Fassone E., Taanman J.W., Hargreaves I.P., Sebire N.J., Cleary M.A., Burch M., Rahman S.

BACKGROUND:Hypertrophic cardiomyopathy (HCM) is frequently fatal in infancy. Mitochondrial disease causing infantile HCM is characterised by extreme biochemical and genetic heterogeneity, but deficiency of respiratory chain complex I is observed relatively frequently. Identification of the precise genetic basis has prognostic implications for the likelihood of neurological involvement. OBJECTIVE:The authors' objective is to report two heterozygous missense mutations in the NDUFAF1 gene as a cause of fatal infantile HCM in a patient with isolated complex I deficiency. METHODS:The authors investigated a cohort of 30 paediatric patients with complex I deficiency using biochemical and genetic approaches.

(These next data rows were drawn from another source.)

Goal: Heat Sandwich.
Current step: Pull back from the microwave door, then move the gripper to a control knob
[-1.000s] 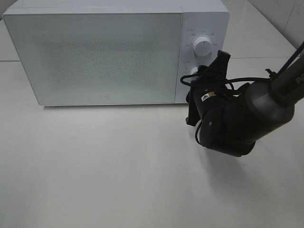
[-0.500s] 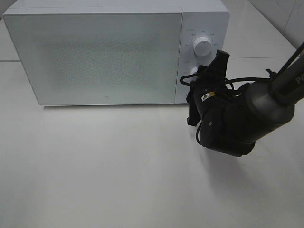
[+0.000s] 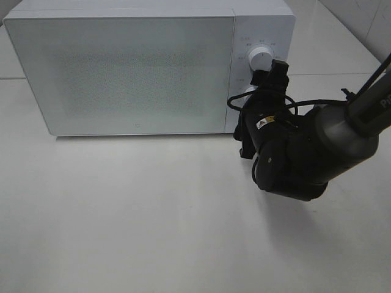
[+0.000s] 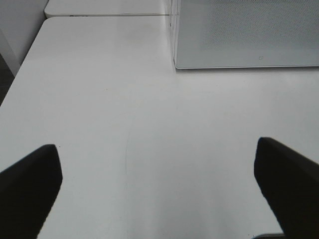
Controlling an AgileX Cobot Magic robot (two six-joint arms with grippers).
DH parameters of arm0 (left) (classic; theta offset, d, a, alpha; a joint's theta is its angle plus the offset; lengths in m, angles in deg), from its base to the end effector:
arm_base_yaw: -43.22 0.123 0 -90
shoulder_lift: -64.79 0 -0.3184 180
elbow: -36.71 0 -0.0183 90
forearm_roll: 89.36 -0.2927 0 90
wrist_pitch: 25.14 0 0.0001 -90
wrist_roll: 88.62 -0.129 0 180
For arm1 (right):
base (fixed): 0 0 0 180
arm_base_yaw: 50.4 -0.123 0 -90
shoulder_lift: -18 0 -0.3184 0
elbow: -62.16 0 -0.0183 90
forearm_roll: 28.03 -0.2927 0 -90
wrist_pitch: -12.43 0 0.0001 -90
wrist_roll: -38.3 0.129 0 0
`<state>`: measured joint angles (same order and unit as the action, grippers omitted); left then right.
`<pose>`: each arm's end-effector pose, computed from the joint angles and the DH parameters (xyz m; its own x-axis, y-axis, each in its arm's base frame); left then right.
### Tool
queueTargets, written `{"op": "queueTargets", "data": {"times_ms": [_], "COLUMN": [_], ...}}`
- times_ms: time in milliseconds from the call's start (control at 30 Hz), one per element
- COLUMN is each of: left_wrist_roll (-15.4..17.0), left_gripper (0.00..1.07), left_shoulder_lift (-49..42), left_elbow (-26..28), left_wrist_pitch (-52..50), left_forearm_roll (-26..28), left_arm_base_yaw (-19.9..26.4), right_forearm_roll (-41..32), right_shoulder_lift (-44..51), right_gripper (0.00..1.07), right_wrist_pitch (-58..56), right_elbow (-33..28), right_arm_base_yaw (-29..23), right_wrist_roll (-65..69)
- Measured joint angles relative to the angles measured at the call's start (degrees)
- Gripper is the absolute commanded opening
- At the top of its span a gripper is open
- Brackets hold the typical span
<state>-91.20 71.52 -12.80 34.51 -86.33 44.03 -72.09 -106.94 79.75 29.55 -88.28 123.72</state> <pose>0.0330 -0.0054 0.2819 -0.4355 0.0121 -0.9001 0.0349 0.9994 -0.0034 0.3737 0.1859 0.1071 0.0588 0.9804 0.1882 0.0937 -0.1931 0.9767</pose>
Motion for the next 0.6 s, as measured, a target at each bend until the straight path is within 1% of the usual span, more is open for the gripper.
{"op": "queueTargets", "data": {"times_ms": [133,333,433,500,600], "left_wrist_roll": [0.00,0.00,0.00,0.00,0.00], "left_gripper": [1.04,1.04,1.04,1.04,1.04], "left_shoulder_lift": [0.00,0.00,0.00,0.00,0.00], "left_elbow": [0.00,0.00,0.00,0.00,0.00], "left_wrist_pitch": [0.00,0.00,0.00,0.00,0.00], "left_forearm_roll": [0.00,0.00,0.00,0.00,0.00], "left_arm_base_yaw": [0.00,0.00,0.00,0.00,0.00], "right_forearm_roll": [0.46,1.83,3.90,4.81,8.42], "right_shoulder_lift": [0.00,0.06,1.26,1.78,4.07], "right_gripper": [0.77,0.76,0.76,0.76,0.76], "right_wrist_pitch": [0.00,0.52,1.32,1.15,-2.06], "right_elbow": [0.00,-0.69,-3.32,-3.90,-6.53], "right_arm_base_yaw": [0.00,0.00,0.00,0.00,0.00], "right_wrist_roll": [-1.03,-2.46,-3.38,-3.84,-7.39]}}
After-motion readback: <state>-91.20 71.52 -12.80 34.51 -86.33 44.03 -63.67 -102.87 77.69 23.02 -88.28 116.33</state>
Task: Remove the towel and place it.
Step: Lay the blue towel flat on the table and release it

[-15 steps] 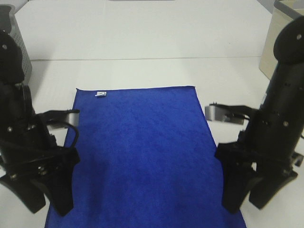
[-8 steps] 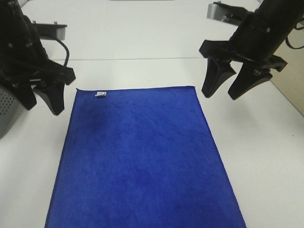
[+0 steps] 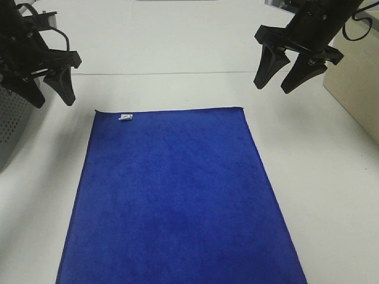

The patients were clinically heterogeneous; phenotypes included HCM, Leigh syndrome, other encephalomyopathies and multisystem disease. Complex I assembly was evaluated using Blue Native polyacrylamide gel electrophoresis. RESULTS:Sequence analysis of NDUFAF1 revealed compound heterozygous missense mutations (c.631C>T;p.Arg211Cys and c.733G>A;p.Gly245Arg) in one patient with fatal infantile HCM. These changes were absent in 240 ethnically matched control alleles. No NDUFAF1 mutations were observed in the remaining patients. Functional studies demonstrated a severe reduction in NDUFAF1 protein in Western blots of patient fibroblasts and accumulation of abnormal complex I assembly intermediates on Blue Native polyacrylamide gel electrophoresis. CONCLUSIONS:The authors report a case of fatal infantile HCM caused by missense mutations in NDUFAF1 associated with complex I misassembly. Establishing a genetic diagnosis in mitochondrial cardiomyopathy is challenging and achieved in only a minority of cases because of complex genetics. A precise genetic diagnosis is important to provide accurate prognostic and genetic counselling advice regarding recurrence risks and to guide future reproductive options.